Le conseil a été créé l’an dernier par le premier ministre canadien Justin Trudeau et le président américain Donald Trump, afin d’aider les entreprises contrôlées par des femmes à contribuer à la croissance économique, à la compétitivité et à l’intégration des deux économies.

Le groupe encourage aussi les gouvernements canadien et américain à continuer d’adopter des programmes privilégiant les entreprises appartenant à des femmes dans le cadre d’appels d’offres des gouvernements. Ceux-ci forcent les entreprises à adopter des politiques claires et fermes sur la diversité, qui favorisent l’accession des femmes à des postes clés qui ont une influence sur les décisions d’investissement.
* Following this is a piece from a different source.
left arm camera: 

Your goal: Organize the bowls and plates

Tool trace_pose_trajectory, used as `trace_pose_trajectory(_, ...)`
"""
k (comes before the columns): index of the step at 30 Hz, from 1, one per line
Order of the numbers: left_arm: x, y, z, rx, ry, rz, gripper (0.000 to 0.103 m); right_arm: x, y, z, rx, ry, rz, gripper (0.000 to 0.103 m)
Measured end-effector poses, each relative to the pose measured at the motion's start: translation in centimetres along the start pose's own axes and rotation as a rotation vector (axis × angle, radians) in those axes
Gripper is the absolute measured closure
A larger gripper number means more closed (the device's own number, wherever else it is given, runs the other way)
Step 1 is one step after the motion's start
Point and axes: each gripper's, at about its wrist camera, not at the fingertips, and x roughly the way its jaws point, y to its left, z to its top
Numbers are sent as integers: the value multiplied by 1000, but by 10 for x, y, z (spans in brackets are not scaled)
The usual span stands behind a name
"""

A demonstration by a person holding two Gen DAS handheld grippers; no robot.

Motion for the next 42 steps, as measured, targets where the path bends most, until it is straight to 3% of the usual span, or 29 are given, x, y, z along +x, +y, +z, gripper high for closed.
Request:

Le conseil est formé de 10 femmes dirigeantes d’entreprises — la moitié au sein d’entreprises canadiennes et l’autre au sein de sociétés américaines.

Les membres canadiens comprennent les chefs de la direction Annette Verschuren, de NRStor, Dawn Farrell, de TransAlta, Linda Hasenfratz, de Linamar et Tina Lee de T&T Supermarket, ainsi que Monique Leroux, présidente du conseil d’administration d’Investissement Québec.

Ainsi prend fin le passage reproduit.